Akan tetapi, Siangkoan Kok tertawa dan sama sekali tidak kelihatan gentar.
"Ha-ha-ha, bagus sekali. Aku memang lebih senang kalau gadis cantik yang menemani aku makan minum bukan seorang wanita lemah. Nah, sekarang kita bertaruh, Nona. Kalau aku kalah olehmu, biarlah aku pergi tanpa banyak cakap lagi. Akan tetapi kalau engkau yang kalah, engkau harus menemani aku makan minum sampai mabuk. Bagai mana?"
Wajah Bi Kim berubah merah sekali, matanya mencorong penuh kemarahan. "Jahanam busuk!" katanya melihat orang itu bangkit dan menghampirinya. "Engkau memang layak dibasmi!" Dan sepasang pedangnya sudah menyambar ganas.
Akan tetapi Siangkoan Kok dapat mengelak dengan mudah dan dia segera mengenal bahwa ilmu pedang nona ini bukan ilmu sembarangan, melainkan ilmu pedang yang tinggi nilainya. Hal ini tidak mengherankan sebab Bi Kim telah dilatih oleh jagoan-jagoan istana yang lihai.
Maka, timbul penyakit lama Siangkoan Kok.
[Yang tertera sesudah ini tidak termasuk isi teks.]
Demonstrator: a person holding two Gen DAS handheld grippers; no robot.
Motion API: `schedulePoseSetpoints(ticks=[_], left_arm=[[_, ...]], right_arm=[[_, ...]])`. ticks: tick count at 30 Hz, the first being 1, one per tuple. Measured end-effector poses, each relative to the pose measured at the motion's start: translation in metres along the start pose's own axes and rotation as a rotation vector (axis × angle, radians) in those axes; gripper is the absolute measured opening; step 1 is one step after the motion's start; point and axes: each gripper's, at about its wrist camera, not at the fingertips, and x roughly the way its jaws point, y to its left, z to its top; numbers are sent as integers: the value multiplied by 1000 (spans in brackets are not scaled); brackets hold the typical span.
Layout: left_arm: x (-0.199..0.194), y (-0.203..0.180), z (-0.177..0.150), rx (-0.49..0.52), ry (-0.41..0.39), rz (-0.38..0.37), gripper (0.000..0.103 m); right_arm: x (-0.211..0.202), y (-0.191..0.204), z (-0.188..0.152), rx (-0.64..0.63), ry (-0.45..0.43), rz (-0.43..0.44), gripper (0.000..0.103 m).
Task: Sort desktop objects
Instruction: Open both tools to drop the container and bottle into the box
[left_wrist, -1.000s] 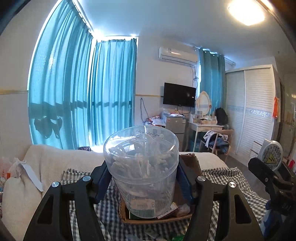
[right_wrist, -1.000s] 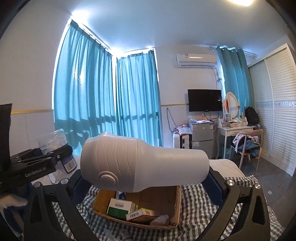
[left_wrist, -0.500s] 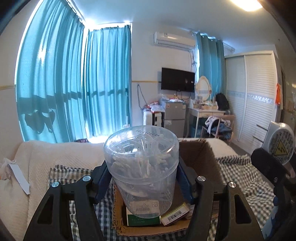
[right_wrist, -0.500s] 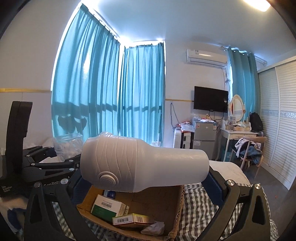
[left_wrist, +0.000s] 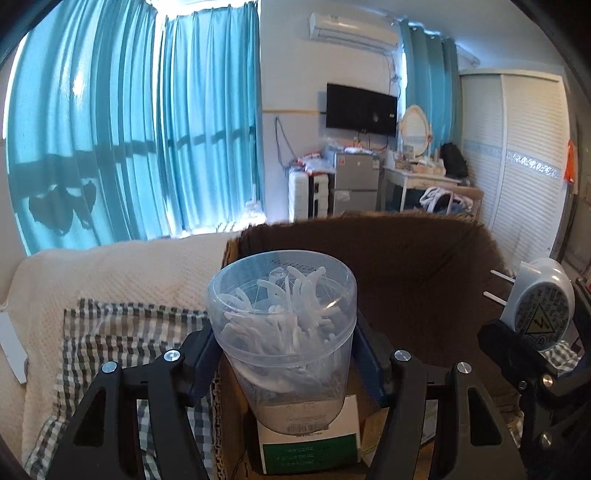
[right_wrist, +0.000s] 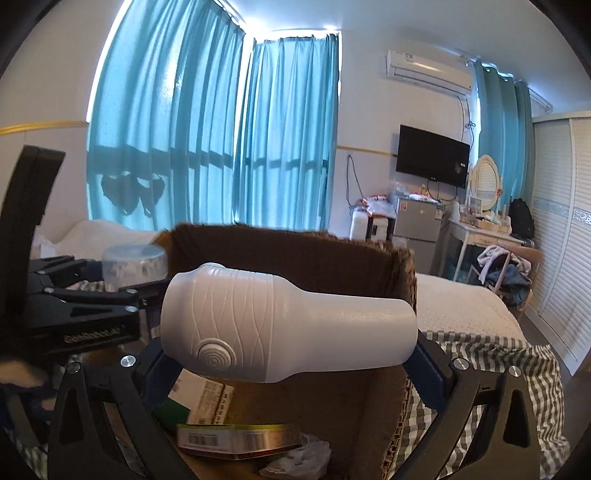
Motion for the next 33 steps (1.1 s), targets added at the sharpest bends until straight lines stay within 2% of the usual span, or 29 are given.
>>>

Dia tidak segera mengalahkan gadis yang tingkatnya masih jauh di bawahnya itu, bahkan dia menggulung kedua lengan bajunya agar tidak sampai robek, menggunakan dua lengan untuk menangkis serangan pedang sambil memperhatikan jurus-jurus ilmu pedang itu untuk menambah pengetahuannya yang sudah banyak.
Tentu saja Lurah So dan tiga orang gadis dusun yang dipaksa menjadi pelayan tadi merasa ketakutan. Apa lagi melihat betapa tamu yang ditakuti itu mampu melawan si gadis yang berpedang hanya dengan tangan kosong saja.
Juga Bi Kim sendiri terkejut bukan main. Tak disangkanya bahwa penjahat ini memang luar biasa, memiliki kesaktian. Apa lagi dia, bahkan guru-gurunya belum tentu mampu menandingi kakek ini!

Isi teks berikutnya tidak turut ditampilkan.